-- TASK OBJECTIVE --
Go through the entries below and work out how many lines include "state"; give only that number.

-- Extracted records --
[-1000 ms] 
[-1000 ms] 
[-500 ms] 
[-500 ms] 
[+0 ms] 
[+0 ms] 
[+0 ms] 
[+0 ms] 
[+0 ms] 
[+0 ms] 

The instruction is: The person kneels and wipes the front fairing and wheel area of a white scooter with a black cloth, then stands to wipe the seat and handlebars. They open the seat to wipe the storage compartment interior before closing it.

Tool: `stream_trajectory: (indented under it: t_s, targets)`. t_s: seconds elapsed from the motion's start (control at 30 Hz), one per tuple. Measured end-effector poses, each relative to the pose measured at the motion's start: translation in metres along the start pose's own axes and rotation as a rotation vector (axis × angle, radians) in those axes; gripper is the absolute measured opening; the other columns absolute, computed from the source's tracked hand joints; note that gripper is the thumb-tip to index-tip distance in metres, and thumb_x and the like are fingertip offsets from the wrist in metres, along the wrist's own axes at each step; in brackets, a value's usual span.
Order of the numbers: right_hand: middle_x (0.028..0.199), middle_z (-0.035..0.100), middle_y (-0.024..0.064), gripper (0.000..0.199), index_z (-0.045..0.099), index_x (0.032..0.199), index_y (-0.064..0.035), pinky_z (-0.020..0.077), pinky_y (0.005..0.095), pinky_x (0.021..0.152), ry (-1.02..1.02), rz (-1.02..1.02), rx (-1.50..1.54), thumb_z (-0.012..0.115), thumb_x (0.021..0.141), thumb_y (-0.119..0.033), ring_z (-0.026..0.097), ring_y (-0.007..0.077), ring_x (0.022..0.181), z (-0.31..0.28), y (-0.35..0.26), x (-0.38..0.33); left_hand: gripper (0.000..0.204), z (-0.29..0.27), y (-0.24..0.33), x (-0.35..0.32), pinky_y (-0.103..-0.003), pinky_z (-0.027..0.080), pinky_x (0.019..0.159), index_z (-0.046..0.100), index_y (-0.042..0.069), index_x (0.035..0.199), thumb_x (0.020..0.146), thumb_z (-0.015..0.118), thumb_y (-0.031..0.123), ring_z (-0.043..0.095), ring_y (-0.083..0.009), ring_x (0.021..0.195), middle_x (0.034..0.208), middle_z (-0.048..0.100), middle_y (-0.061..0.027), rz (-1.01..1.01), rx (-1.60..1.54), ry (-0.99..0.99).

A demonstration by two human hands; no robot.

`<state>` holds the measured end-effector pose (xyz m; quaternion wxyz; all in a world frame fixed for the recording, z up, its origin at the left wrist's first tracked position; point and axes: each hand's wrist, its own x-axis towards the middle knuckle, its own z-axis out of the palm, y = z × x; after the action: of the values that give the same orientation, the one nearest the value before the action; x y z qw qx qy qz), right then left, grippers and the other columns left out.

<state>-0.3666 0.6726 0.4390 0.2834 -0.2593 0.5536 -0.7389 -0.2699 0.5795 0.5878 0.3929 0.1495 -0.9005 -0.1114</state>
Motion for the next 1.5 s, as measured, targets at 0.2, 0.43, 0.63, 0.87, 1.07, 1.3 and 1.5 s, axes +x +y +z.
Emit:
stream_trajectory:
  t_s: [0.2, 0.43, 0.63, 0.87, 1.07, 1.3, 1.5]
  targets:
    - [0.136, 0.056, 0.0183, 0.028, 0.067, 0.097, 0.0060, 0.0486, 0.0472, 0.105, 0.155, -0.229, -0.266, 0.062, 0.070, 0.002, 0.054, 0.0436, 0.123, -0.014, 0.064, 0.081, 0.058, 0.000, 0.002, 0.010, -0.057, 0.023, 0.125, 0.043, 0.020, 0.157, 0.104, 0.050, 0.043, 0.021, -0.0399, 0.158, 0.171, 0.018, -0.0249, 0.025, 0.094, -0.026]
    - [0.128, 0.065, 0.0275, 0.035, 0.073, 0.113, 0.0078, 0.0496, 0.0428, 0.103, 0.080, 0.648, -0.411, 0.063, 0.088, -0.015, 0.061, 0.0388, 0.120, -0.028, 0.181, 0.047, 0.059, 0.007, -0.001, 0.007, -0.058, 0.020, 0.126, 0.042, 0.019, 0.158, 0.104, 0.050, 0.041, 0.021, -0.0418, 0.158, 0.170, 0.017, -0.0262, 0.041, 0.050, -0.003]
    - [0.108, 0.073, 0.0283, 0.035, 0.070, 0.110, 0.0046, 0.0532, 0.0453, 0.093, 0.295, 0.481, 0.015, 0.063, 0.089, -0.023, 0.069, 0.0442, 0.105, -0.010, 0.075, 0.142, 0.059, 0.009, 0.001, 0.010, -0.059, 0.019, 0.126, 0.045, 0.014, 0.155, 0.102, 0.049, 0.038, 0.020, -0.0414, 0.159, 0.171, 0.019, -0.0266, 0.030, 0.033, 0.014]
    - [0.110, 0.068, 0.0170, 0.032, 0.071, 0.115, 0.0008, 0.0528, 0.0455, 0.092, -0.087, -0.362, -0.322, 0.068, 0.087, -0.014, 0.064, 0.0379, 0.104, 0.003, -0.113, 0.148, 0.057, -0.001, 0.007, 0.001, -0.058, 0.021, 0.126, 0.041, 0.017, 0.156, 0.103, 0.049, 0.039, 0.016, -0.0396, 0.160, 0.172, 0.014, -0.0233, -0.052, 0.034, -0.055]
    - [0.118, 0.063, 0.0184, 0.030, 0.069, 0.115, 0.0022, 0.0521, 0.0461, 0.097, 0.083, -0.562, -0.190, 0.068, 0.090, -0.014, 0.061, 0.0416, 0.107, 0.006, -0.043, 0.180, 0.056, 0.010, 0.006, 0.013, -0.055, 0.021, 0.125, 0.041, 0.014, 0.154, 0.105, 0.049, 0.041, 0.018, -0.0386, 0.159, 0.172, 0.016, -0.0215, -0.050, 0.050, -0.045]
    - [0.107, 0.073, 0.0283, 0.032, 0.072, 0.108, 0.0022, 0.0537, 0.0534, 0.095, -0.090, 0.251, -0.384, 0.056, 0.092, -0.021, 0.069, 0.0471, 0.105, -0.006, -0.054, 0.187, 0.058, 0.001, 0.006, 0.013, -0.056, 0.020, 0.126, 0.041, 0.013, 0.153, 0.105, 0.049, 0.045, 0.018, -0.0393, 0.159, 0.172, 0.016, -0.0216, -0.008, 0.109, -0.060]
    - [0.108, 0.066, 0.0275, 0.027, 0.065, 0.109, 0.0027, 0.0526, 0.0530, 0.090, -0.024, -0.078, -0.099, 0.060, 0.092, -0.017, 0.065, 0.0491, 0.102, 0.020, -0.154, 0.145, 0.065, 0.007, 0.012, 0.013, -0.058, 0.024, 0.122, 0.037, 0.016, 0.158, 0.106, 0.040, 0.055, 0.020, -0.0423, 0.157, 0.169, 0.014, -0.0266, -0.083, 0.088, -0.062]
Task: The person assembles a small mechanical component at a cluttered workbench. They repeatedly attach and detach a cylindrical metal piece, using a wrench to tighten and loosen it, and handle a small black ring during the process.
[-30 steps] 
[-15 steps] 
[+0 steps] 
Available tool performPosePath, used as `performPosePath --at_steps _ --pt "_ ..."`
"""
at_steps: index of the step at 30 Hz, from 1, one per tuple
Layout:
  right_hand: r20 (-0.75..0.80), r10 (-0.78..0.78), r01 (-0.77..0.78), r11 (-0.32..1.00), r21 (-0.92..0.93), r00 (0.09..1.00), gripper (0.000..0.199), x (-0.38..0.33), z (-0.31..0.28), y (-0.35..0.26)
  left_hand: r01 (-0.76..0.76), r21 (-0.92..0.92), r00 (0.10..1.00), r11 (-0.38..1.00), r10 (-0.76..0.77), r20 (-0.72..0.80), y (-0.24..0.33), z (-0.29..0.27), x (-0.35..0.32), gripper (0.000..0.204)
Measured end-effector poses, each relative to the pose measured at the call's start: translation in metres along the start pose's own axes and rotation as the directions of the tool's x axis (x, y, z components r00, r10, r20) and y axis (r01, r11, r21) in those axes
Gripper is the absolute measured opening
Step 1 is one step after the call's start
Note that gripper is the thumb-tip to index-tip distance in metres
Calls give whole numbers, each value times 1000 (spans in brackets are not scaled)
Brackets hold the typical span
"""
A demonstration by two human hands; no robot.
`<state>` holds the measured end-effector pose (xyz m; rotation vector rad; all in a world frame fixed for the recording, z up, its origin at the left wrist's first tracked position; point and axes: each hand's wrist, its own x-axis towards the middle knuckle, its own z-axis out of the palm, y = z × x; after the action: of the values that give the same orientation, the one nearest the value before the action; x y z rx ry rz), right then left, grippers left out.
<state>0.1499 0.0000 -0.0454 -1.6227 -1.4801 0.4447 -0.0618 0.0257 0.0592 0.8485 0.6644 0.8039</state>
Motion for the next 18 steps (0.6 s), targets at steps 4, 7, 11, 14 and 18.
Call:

-- ANSWER SECTION --
4